» WORK REQUIRED:
Output an exact reproduction of the data.

» DATA SECTION:
────────────────

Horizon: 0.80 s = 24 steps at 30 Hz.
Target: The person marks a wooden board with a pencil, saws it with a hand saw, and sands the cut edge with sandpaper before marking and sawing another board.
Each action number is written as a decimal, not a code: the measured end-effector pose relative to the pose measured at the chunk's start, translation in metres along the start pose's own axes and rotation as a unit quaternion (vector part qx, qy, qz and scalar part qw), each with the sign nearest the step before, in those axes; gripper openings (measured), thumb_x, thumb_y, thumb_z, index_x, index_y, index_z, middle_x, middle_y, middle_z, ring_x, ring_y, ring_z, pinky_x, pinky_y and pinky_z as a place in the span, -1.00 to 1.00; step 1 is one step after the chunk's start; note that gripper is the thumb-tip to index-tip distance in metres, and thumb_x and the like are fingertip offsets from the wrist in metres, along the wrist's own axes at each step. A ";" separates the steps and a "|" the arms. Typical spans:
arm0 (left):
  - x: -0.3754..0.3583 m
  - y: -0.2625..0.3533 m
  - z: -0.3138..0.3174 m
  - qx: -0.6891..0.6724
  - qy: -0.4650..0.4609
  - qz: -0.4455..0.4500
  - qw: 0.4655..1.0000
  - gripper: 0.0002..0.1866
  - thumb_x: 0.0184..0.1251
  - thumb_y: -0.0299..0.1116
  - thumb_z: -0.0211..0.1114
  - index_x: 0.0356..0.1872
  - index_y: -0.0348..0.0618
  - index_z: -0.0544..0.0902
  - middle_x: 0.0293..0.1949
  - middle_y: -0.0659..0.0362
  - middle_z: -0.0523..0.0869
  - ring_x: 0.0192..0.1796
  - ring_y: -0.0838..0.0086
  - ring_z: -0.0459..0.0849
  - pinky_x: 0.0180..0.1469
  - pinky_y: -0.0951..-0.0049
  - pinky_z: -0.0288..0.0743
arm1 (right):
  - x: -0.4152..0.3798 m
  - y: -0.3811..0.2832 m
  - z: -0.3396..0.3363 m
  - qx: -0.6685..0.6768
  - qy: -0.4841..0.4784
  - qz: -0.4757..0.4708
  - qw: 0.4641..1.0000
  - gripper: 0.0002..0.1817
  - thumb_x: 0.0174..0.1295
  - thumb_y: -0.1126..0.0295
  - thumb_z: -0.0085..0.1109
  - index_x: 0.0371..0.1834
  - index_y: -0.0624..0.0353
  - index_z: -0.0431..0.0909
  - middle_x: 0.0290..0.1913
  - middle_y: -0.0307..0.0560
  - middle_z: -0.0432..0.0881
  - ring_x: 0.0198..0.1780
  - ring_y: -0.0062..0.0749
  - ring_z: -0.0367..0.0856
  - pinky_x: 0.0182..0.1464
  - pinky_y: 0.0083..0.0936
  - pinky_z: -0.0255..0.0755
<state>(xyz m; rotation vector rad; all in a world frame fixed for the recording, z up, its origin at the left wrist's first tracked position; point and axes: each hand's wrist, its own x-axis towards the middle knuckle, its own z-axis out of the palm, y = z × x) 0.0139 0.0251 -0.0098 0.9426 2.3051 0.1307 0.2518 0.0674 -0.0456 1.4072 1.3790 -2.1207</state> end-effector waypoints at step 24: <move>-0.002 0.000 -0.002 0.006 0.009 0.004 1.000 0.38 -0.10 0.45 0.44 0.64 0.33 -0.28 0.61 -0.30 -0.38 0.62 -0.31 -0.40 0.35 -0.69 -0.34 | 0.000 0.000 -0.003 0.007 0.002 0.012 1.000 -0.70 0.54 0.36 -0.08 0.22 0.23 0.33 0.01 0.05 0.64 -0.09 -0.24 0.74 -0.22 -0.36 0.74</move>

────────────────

» TASK ANSWER:
Horizon: 0.80 s = 24 steps at 30 Hz.
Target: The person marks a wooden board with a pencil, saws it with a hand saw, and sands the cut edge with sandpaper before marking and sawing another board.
Each action number is written as a decimal, not a code: the measured end-effector pose relative to the pose measured at the chunk's start, translation in metres along the start pose's own axes and rotation as a unit quaternion (vector part qx, qy, qz and scalar part qw), each with the sign nearest the step before, in those axes; gripper openings (measured), thumb_x, thumb_y, thumb_z, index_x, index_y, index_z, middle_x, middle_y, middle_z, ring_x, ring_y, ring_z, pinky_x, pinky_y and pinky_z as a place in the span, -1.00 to 1.00; step 1 is one step after the chunk's start; note that gripper is the thumb-tip to index-tip distance in metres, and thumb_x and the like are fingertip offsets from the wrist in metres, along the wrist's own axes at each step. A ";" separates the steps and a "|" the arms. Typical spans:
arm0 (left):
  - x: -0.3754..0.3583 m
  - y: -0.2625..0.3533 m
  - z: -0.3138..0.3174 m
  - qx: -0.6891..0.6724
  - qy: -0.4650..0.4609
  - qz: -0.4455..0.4500
  - qw: 0.4655..1.0000
  - gripper: 0.0002..0.1866
  - thumb_x: 0.0184..0.1251
  - thumb_y: -0.0299..0.1116
  - thumb_z: -0.0211..0.1114
  - index_x: 0.0356..0.1872
  - index_y: -0.0348..0.0618
  - index_z: -0.0544..0.0902
  - middle_x: 0.0293..0.1949
  - middle_y: -0.0659..0.0362
  - middle_z: -0.0523..0.0869
  - ring_x: 0.0192..0.1796
  - ring_y: -0.0838..0.0086
  - ring_z: -0.0459..0.0849
  - pinky_x: 0.0180..0.1469
  - pinky_y: -0.0951..-0.0049
  - pinky_z: -0.0288..0.0743
arm1 (right):
  - x: -0.4152..0.3798 m
  - y: -0.3811..0.2832 m
  - z: -0.3396..0.3363 m
  - qx: -0.6685..0.6768
  - qy: -0.4841..0.4784
  - qz: -0.4757..0.4708
  - qw: 0.4641..1.0000
  - gripper: 0.0002..0.1817
  - thumb_x: 0.0174..0.1295
  - thumb_y: -0.1126..0.0295
  - thumb_z: -0.0085..0.1109
  - index_x: 0.0371..0.1834
  - index_y: -0.0624..0.0353
  - index_z: -0.0431..0.0909
  - middle_x: 0.0290..0.1913
  - middle_y: -0.0307..0.0560
  - middle_z: -0.0432..0.0881
  - ring_x: 0.0198..0.1780
  - ring_y: -0.0062..0.0749
  - ring_z: -0.0367..0.0856
  - pinky_x: 0.0182..0.1464
  - pinky_y: 0.0083..0.0936
  - pinky_z: -0.0255..0.0755
<state>(xyz m; rotation vector rad; all in a world frame fixed for the recording, z up, its origin at the left wrist's first tracked position; point and axes: each hand's wrist, its own x-axis towards the middle knuckle, its own z-axis out of the palm, y = z × x) 0.0139 0.0251 -0.0098 0.9426 2.3051 0.1307 0.2518 0.0674 -0.0456 1.4072 1.3790 -2.1207</state> end-effector waypoints at step 24: <move>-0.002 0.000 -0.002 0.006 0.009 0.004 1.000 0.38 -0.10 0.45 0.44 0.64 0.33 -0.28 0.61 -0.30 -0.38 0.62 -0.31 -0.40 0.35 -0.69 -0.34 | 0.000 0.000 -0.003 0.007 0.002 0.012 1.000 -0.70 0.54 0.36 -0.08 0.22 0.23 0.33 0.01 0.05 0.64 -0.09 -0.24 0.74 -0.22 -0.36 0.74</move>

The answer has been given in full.